How long does it take for the light signal to get there? Ehhhh, that's a tough calculation and not one you can read off from this chart since the time axis is in units of *conformal time*, not *cosmological time*, which is how we usually think about time. If you trust that the scale factor at the time the light reflects back is about a = 2.1 and you trust [this calculator](

http://home.fnal.gov/~gnedin/cc/), then the light signal reaches the event horizon after about 12 Gyr (that's 12 billion years) after it was emitted from Earth. Strictly speaking it takes an infinite amount of time to come back if it is reflected right from the horizon exactly. So if the light is reflected just before the horizon, then the time until it comes back can be arbitrarily long by just reflecting the signal at distances arbitrarily close to the horizon.

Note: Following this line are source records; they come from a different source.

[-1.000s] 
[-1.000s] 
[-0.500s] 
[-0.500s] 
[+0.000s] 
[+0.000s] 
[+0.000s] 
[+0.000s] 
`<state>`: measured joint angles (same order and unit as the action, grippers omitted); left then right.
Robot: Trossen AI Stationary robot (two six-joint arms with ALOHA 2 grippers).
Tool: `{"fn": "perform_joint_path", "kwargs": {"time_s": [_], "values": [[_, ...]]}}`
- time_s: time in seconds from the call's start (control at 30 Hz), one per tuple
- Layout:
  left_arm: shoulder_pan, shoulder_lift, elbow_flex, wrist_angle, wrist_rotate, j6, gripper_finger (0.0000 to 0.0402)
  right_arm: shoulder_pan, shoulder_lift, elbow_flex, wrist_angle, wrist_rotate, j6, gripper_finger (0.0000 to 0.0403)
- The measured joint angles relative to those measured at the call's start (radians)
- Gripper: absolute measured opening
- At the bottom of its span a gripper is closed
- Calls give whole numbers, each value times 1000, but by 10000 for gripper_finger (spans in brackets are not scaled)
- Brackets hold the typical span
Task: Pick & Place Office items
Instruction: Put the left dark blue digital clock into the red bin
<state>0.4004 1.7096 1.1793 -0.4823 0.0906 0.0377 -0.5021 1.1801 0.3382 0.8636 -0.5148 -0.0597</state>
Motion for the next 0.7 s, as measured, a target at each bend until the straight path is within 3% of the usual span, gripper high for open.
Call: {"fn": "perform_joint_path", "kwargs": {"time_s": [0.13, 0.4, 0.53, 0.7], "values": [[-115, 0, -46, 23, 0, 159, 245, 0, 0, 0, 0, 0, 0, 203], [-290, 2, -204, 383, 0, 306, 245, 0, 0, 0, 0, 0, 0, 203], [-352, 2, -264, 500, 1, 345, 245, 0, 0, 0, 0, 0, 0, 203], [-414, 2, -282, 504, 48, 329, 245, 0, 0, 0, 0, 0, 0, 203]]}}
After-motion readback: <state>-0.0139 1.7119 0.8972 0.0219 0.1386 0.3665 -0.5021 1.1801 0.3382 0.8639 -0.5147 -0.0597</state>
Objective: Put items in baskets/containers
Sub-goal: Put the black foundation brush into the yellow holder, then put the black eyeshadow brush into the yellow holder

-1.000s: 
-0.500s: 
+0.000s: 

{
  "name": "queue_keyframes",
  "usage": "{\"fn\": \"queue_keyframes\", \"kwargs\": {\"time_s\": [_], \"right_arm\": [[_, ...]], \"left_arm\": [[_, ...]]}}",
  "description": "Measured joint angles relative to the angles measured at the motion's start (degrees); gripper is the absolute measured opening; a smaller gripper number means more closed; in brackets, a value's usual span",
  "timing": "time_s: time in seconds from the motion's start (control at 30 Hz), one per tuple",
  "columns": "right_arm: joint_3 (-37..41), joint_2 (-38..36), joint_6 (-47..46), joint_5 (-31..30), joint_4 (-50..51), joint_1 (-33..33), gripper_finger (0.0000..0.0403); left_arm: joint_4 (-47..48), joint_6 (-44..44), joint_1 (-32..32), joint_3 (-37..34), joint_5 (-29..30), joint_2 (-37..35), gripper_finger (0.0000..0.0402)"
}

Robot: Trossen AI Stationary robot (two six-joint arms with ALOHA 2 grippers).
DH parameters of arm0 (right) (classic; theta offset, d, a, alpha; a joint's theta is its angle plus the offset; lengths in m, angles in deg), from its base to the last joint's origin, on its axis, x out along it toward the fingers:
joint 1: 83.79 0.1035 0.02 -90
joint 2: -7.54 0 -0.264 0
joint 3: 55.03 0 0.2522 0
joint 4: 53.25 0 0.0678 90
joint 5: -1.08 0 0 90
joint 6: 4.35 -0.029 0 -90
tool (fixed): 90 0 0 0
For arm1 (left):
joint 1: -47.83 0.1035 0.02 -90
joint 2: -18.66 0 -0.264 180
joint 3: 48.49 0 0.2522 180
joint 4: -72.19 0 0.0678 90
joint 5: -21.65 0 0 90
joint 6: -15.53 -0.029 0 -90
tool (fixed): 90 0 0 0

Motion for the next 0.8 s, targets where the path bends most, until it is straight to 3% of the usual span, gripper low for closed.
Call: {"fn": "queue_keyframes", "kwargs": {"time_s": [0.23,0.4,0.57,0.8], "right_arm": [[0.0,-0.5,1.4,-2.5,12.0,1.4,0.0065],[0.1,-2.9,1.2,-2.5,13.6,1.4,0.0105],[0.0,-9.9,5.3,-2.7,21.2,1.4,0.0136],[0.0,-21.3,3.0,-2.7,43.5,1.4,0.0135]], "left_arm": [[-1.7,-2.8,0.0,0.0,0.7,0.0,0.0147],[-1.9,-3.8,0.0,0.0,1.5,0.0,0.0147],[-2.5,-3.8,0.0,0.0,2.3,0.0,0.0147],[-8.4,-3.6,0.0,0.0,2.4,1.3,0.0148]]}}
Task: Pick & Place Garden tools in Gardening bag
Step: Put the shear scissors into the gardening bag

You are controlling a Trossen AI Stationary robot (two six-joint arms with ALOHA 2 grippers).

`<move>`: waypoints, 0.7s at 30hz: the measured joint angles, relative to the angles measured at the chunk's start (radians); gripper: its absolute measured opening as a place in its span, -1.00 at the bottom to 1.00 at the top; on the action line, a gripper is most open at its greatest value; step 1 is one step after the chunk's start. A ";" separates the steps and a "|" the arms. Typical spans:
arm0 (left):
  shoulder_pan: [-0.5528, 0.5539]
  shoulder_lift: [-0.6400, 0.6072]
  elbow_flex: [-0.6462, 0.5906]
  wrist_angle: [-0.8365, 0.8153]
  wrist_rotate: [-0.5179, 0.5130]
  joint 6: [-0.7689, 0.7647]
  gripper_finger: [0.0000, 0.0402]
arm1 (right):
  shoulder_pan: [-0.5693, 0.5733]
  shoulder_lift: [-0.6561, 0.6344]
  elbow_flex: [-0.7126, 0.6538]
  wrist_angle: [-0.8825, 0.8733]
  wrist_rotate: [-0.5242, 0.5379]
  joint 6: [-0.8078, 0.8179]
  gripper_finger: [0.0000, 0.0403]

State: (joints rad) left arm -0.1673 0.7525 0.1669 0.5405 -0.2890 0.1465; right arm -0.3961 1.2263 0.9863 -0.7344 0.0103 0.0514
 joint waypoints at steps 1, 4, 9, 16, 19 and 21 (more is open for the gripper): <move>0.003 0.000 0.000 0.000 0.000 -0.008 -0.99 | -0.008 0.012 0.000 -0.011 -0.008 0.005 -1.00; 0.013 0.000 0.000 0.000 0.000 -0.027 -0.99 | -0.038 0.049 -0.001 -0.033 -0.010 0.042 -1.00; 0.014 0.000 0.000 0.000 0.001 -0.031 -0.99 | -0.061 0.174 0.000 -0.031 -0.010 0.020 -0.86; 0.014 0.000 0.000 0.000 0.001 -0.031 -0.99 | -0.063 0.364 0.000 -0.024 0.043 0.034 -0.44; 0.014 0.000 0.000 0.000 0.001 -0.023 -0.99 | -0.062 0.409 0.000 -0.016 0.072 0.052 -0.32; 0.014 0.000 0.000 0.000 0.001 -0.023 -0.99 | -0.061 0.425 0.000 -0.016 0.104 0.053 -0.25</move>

So what about your spaceship? Well, the spaceship has to travel slower than light speed. In the graphs I have provided, the path of the ship is not exactly a straight line, even if it travels at constant speed. But the slope of its path must always be greater than 1. Which means the path of the spaceship must lie within the triangle formed by the two green line segments and the x = 0 vertical line in the graphic. In any event, the distances and times gives above are upper bounds and a spaceship can reach those bounds arbitrarily close by just traveling faster.
Finally, as for the direction the ship or light signal travels, all of these calculations assume the light/ship is emitted radially outward and then is reflected (or comes back) radially inward. That is, the paths are directly out and directly back.